Increased rates of infection with Toxoplasma gondii have been found in individuals with schizophrenia as compared to control groups but this issue has not been studied in mania.

Methods

We measured immunoglobulin G (IgG) and IgM class antibodies to T. gondii in 57 individuals with mania who were assessed at up to three time-points. We also measured these antibodies in 743 individuals in other psychiatric groups and in 314 non-psychiatric controls.
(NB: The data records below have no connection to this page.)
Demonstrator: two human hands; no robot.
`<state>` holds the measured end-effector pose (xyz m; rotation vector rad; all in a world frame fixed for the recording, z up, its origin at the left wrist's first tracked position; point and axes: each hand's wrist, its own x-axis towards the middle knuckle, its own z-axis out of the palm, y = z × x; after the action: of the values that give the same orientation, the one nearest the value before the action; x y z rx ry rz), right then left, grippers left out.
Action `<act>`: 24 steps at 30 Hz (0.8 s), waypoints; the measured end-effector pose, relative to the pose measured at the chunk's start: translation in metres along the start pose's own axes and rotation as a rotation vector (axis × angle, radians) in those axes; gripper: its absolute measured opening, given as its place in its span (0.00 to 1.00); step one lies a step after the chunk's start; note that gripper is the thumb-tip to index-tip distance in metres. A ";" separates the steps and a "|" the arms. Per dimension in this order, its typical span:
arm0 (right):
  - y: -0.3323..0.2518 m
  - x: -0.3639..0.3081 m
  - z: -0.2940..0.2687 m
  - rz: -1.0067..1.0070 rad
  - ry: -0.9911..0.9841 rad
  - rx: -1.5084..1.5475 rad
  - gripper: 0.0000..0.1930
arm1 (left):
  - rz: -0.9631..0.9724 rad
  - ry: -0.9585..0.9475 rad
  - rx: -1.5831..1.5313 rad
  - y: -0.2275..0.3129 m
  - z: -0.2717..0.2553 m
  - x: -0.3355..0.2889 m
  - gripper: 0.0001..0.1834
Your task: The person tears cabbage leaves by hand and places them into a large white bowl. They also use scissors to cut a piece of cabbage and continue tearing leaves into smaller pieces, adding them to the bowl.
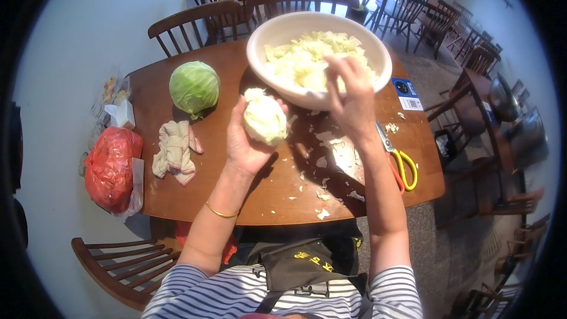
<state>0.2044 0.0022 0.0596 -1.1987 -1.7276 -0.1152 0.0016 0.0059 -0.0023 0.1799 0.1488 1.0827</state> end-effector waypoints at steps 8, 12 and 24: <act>-0.052 -0.029 0.038 0.166 -0.353 0.358 0.15 | 0.165 0.142 0.221 -0.002 0.015 -0.009 0.29; -0.048 -0.033 0.045 0.062 -0.226 0.355 0.08 | 0.240 0.134 0.233 -0.006 0.019 -0.010 0.23; -0.047 -0.028 0.034 0.115 -0.377 0.474 0.05 | 0.203 0.107 0.217 -0.001 0.018 -0.011 0.19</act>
<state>0.1476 -0.0207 0.0411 -0.9983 -1.8587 0.5932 0.0008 -0.0057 0.0154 0.3377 0.3512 1.2783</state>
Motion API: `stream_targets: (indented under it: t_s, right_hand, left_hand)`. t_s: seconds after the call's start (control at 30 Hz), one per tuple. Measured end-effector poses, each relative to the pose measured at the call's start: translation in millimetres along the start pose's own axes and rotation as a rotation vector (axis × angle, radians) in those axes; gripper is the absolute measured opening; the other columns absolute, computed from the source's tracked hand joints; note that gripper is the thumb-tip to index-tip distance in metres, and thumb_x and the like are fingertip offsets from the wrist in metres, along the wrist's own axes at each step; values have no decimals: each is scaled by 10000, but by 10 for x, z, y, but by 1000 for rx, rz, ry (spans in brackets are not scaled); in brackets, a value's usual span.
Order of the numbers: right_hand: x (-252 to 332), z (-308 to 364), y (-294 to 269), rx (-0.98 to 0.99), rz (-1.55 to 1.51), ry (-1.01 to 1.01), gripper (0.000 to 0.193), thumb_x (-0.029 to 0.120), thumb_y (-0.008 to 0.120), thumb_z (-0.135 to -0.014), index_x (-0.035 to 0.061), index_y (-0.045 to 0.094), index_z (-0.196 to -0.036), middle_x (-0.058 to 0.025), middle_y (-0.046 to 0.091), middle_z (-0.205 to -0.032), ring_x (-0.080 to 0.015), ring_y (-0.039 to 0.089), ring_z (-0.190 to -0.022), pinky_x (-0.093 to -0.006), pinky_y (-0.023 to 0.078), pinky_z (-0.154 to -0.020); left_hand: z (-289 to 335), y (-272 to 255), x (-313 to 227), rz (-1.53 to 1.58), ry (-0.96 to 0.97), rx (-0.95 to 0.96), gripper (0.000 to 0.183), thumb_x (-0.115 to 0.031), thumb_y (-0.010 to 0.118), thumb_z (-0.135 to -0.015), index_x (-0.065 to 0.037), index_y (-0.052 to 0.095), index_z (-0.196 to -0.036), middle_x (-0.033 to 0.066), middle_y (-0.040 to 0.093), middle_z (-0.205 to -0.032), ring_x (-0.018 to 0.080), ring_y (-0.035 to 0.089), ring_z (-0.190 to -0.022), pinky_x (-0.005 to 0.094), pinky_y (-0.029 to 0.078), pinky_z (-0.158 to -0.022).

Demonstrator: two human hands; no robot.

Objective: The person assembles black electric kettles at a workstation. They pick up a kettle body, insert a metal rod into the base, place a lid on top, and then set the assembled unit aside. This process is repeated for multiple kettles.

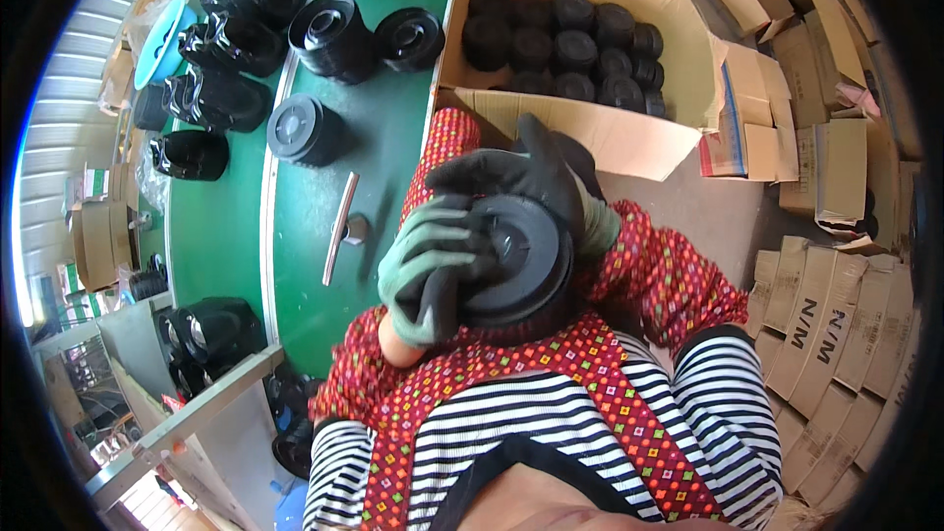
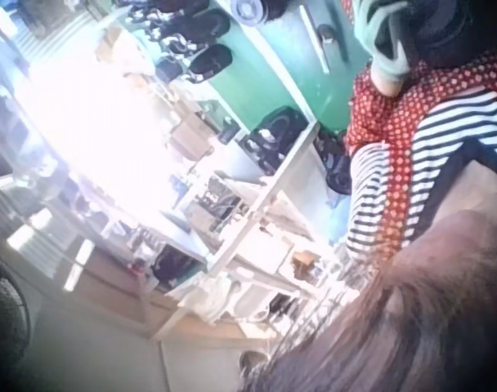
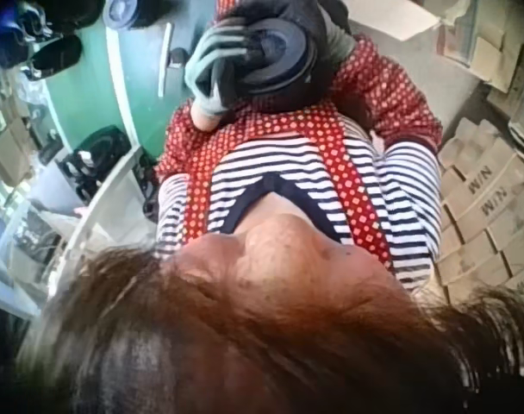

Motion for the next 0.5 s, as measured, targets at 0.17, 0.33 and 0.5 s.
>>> stream_targets:
  t_s: [0.17, 0.33, 0.5]
  right_hand:
    - [144, 77, -94, -122, 284, -44, 1070, 812, 315, -1011, -157, 584, -1375, -278, 698, -1284, -335, 707, -1166, -453, 543, -1086]
    - [125, 99, -266, -104, 342, -150, 1016, 782, 320, -1029, -134, 608, -1363, -280, 697, -1293, -330, 712, -1175, -435, 548, -1088]
    - [6, 188, -324, -182, 490, -293, 889, 660, 325, -1096, -145, 648, -1292, -290, 728, -1200, -330, 742, -1091, -424, 576, -1046]
  left_hand:
    - [62, -286, 131, -79, -215, -268, 503, -333, 411, -1058, 39, 573, -1354, 239, 591, -1413, 387, 556, -1329, 503, 392, -1166]
    - [28, -668, -154, -301, 155, -712, 842, -633, 193, -1106, 12, 318, -1632, 210, 406, -1655, 354, 388, -1538, 481, 274, -1283]
    - [8, 27, 439, 85, -134, -449, 880, -664, 272, -1087, 29, 327, -1626, 206, 284, -1705, 351, 315, -1558, 476, 179, -1298]
Point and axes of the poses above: each hand's wrist, its own z-axis away from the middle knuckle, its own y-axis out of the palm, x = y × z, the point moved 4 cm from there along -z, towards the middle knuckle
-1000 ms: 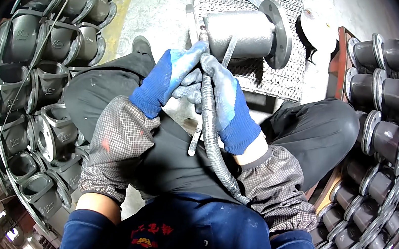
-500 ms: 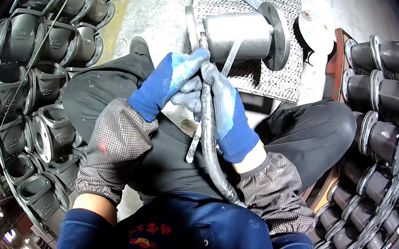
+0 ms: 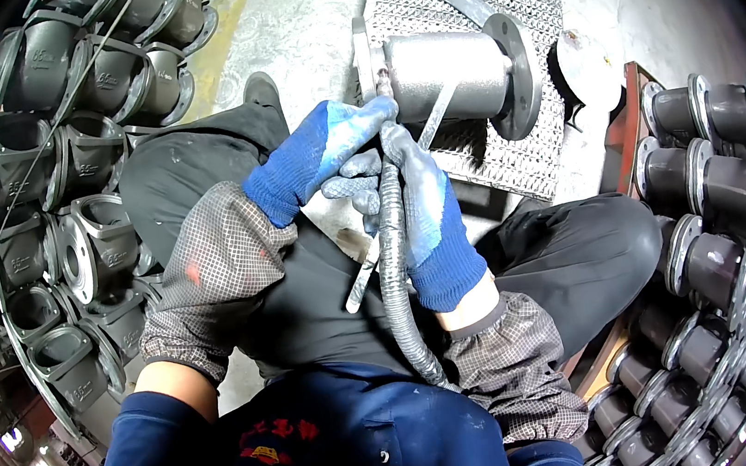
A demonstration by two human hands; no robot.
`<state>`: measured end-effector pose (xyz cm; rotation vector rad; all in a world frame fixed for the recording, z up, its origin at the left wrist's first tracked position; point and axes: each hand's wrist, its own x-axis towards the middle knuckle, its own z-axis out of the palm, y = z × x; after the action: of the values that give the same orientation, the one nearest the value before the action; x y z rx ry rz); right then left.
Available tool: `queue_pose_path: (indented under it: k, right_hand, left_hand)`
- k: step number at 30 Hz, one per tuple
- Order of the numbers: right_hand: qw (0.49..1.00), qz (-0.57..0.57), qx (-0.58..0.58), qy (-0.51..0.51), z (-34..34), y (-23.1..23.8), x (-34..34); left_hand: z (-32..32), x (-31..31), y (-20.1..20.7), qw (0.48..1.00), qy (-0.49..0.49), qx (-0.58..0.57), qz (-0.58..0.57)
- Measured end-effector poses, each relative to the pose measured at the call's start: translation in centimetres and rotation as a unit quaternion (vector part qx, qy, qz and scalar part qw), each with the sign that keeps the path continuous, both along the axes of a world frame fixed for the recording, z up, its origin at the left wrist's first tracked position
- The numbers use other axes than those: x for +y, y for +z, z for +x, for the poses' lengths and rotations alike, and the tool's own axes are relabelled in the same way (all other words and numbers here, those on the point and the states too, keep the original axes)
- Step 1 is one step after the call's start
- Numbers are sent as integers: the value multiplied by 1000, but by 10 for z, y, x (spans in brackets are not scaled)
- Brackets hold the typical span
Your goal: The person cleans the interior and exterior surfaces of a metal casting by hand using a small tool to scrape away debris. The person rotates the metal casting multiple times to reach different areas and uses a pneumatic air hose to blow away dust and fragments from the casting and the work surface.
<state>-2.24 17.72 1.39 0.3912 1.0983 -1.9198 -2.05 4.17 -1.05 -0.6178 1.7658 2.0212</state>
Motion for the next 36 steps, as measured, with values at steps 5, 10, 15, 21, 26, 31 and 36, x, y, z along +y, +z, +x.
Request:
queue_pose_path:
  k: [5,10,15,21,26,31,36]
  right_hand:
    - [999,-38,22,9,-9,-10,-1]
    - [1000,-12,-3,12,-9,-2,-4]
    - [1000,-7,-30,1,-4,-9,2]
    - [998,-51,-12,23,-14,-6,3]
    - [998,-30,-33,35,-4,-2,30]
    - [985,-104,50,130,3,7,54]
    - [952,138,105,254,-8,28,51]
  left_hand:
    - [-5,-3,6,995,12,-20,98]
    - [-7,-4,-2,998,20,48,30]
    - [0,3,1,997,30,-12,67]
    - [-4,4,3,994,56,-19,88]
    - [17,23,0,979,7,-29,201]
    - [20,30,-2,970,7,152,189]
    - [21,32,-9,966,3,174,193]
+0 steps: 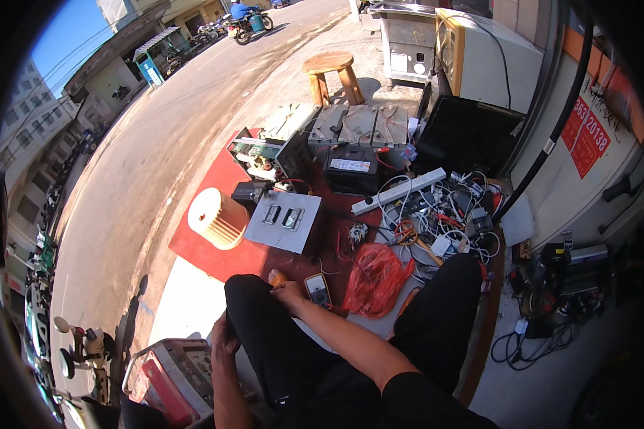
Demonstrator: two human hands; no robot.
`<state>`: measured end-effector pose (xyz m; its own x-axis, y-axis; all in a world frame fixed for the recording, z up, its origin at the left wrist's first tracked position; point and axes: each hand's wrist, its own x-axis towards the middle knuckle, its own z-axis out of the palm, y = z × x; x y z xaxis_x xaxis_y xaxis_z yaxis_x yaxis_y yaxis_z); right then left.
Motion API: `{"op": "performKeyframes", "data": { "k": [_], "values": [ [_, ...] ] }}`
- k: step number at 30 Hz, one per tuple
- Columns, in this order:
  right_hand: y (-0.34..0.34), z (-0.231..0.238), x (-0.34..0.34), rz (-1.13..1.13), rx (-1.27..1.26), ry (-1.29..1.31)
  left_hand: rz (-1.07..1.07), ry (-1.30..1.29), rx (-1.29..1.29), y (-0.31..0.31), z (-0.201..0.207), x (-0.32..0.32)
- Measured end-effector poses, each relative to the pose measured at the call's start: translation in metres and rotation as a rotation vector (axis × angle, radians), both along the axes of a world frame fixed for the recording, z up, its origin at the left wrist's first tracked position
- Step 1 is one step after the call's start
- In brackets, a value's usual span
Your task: The person sits on the floor and uses a multimeter to test a battery and a metal device with two slots. They then retrieve a white cable from a red plastic bag, untangle it, and use pliers to strip the insulation from the cable ends.
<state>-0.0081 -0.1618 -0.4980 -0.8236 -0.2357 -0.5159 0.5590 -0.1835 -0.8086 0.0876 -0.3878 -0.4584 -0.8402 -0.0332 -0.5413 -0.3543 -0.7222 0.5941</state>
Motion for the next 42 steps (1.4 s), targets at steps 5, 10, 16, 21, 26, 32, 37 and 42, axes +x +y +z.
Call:
{"op": "performKeyframes", "data": {
  "k": [5,10,16,21,26,32,37,42],
  "values": [
    [-0.005,0.025,-0.031,-0.259,0.014,-0.163,-0.306,-0.082,-0.42,-0.007,0.039,-0.038],
    [0.006,0.079,-0.026,-0.02,-0.138,0.433,-0.271,0.279,-0.521,-0.033,0.076,-0.054],
    [0.085,0.047,0.049,0.254,-0.32,0.293,0.018,0.395,-0.406,-0.011,0.065,0.048],
    [0.138,-0.051,0.029,0.251,0.297,0.097,-0.225,0.145,-0.683,0.003,0.085,0.065],
    [0.187,-0.134,-0.02,0.28,0.912,0.301,0.006,0.11,-1.523,0.039,0.16,-0.016],
    [0.186,-0.173,-0.108,0.398,1.091,0.596,-0.401,0.473,-1.242,0.127,0.114,-0.145],
    [0.163,-0.207,-0.187,0.618,1.247,0.678,-0.943,-0.346,-1.402,0.199,-0.109,-0.175],
    [0.152,-0.26,-0.225,0.862,1.38,1.067,-0.486,-0.492,-1.53,0.214,-0.264,-0.126]
  ]
}}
T. gondii antibody levels were compared among groups by multivariate analyses. IgG class and IgM class antibodies to cytomegalovirus were also measured in the same samples. T. gondii antibody levels were also compared over time in the mania group.

Results

The mania group had a significantly elevated level of IgM antibodies to T. gondii as compared to the control individuals without a psychiatric diagnosis [odds ratio (OR) = 2.33, p < 0.04 at hospital admission; and OR = 2.32, p < 0.02 at study entry during the hospital stay]. Elevated IgM class antibodies to T. gondii were not found in individuals with the other psychiatric diagnoses. We also did not find an increased level of IgG class antibodies to T. gondii or IgG or IgM class antibodies to CMV in the individuals with mania. Within the mania group, there was a significant difference between the prevalences of increased levels of T. gondii IgM at the baseline and the follow-up time-point (= 2.97, p < 0.003).

Conclusions

Infection with T. gondii may confer risk for mania.